Erivaldo Gomes ladeado por João Simas (guitarra) e Tião Carvalho (cavaquinho) em show do último em março de 2019. Foto: Márcio Vasconcelos
Erivaldo Gomes ladeado por João Simas (guitarra) e Tião Carvalho (cavaquinho) em show do último em março de 2019. Foto: Márcio Vasconcelos

A frase que escolhi para manchete, segundo o percussionista maranhense Erivaldo Gomes, seria o título de seu primeiro disco solo. Que ele não chegou a lançar. Na sua cabeça irreverente, “Pensamentos drobados” (sic), que ele lançou em 2008, era seu segundo disco.

Erivaldo Gomes (26/2/1959-2/10/2022) faleceu hoje, de complicações hepáticas – lutava contra um câncer no fígado.

Percussionista, compositor, cantor e violonista, o artista participou ativamente da vida cultural maranhense desde a adolescência. No final da década de 1970 integrou o lendário Rabo de Vaca, com Betto Pereira (à época Beto do Cavaco), Jeca Jecowski, Josias Sobrinho (a quem agradeço parte das informações deste obituário), Manoel Pacífico, Mauro Travincas, Omar Cutrim, Rodrigo Castelo Branco, Ronald Pinheiro, Tião Carvalho e Zezé Alves.

Na década de 1980 se mudou para São Paulo, onde tocou com nomes como o mineiro Dércio Marques e o baiano Xangai. Foi percussionista de “Fulejo” (1983), disco em que o primeiro gravou “Namorada do cangaço” (Cesar Teixeira), no encarte dedicada a Chico Maranhão, com outro maranhense na ficha técnica, o violonista Ubiratan Sousa; do segundo tornou-se parceiro (é deles “Não rio mais”), tendo sido percussionista de “Qué que tu tem canário” (1981) e “Dos labutos” (1991). Com Manoel Pacífico produziu “Engenho de flores” (1987), disco de estreia de Josias Sobrinho.

Durante sua temporada paulista, trabalhou no Som Brasil, na Rede Globo, à época apresentado por Ronaldo Boldrin, época em que, além dos já citados, tocou com artistas como Antonio Carlos e Jocafi, Antonio Nóbrega, Diana Pequeno, Dominguinhos, Doroty Marques, Elba Ramalho, Francis Hime, Genésio Tocantins, Gilberto Gil, Heraldo do Monte, João Bá, Juraildes da Cruz, Milton Edilberto, Oswaldinho, Paulinho Pedra Azul, Terezinha de Jesus, Titane, Toninho Horta e Vicente Barreto, entre outros.

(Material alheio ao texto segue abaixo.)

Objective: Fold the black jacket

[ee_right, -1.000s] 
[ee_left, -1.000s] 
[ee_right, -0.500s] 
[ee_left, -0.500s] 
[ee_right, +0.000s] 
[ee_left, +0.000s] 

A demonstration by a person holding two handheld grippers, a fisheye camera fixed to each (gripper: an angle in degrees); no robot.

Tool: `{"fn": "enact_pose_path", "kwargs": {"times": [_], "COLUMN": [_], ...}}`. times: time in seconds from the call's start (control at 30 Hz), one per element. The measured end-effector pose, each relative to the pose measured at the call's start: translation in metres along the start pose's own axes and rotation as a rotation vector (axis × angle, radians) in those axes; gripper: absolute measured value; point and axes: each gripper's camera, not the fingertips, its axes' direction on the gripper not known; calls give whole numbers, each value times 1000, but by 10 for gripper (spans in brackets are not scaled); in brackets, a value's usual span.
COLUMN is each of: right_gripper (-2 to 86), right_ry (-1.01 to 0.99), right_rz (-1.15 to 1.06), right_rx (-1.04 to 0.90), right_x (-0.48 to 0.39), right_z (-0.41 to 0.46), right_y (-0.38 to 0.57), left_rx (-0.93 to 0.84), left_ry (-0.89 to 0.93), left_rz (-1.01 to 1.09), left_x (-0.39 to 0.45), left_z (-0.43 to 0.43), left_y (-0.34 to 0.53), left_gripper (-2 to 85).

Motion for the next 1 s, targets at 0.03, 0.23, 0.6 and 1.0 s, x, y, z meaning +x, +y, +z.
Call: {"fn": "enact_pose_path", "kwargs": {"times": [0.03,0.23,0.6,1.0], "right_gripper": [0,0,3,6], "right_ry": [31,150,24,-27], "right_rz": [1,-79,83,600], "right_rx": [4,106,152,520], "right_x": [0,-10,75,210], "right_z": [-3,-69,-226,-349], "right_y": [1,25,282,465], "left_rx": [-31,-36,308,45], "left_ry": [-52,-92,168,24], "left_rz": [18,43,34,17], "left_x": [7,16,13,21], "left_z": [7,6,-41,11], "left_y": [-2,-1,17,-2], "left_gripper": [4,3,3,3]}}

No Maranhão tocou com todo mundo: Adler São Luís, Alcione, Betto Pereira, Carlinhos Veloz, César Nascimento, Cesar Teixeira, Chico Saldanha, Didã (com quem foi casado e teve os filhos Aimoré Gomes e Mirasol Santos, percussionista e cantora, respectivamente), Erasmo Dibell, Gerude, Josias Sobrinho, Lourival Tavares, Rita Benneditto, Rosa Reis, Sérgio Habibe, Tião Carvalho, Tutuca e Zeca Baleiro, entre outros.

A partir de 2002 participou constantemente do happening A vida é uma festa, capitaneado pelo poeta-músico ZéMaria Medeiros, inicialmente no Bar de Seu Adalberto (in memoriam), depois na Companhia Circense de Teatro de Bonecos, ambos na Praia Grande.

Naquele mesmo ano produziu a caixa “O calor do tambor de crioula do Maranhão dá o tom à cultura popular”, com um documentário e cds dos grupos comandados por Mestre Leonardo, Mestre Chico e Mestre Felipe. A propósito de sua admiração sobretudo pelo primeiro, o fotógrafo Márcio Vasconcelos (nunca se negavam um dedo de prosa, sempre que se encontravam), relembra: “Uma vez, provocando-o para tocar num tambor com Leonardo, ele me disse que quando Leonardo estava tocando, preferia parar para aprender do que pedir para tocar”. Um verdadeiro atestado de sabedoria e humildade.

Sua obra autoral bebia na fonte dos ritmos da cultura popular maranhense, com elementos de bumba meu boi, tambor de crioula, lelê e tambor de mina, mas passando também por coco, reggae, baião e marchinha, entre outros. No carnaval comandava a alegoria de rua Tapera, uma espécie de casinha da roça. E seguindo sua máxima, “acabou o carnaval, já é São João”, comandava o Blofão, que desfilava pelas ruas da Madre Deus na meia-noite da sexta-feira santa para o sábado de aleluia.

Era um frasista espirituoso: além da manchete, dizia coisas como “eu sou ateu, graças a Deus” e “partindo do princípio de que o amor é cego não haverá amor à primeira vista” (versos de “Papo furado”).

Algumas de suas composições mais conhecidas são “Eu te conheço, carnaval”, hit da Esbandalhada, bloco carnavalesco puxado por Alcione, “De cima” (que intitulou disco de Gerude), “Cajapió” (gravada por Tião Carvalho em “Quando dorme Alcântara”) e “Terecô” (parceria com Betto Pereira, que intitulou um disco seu).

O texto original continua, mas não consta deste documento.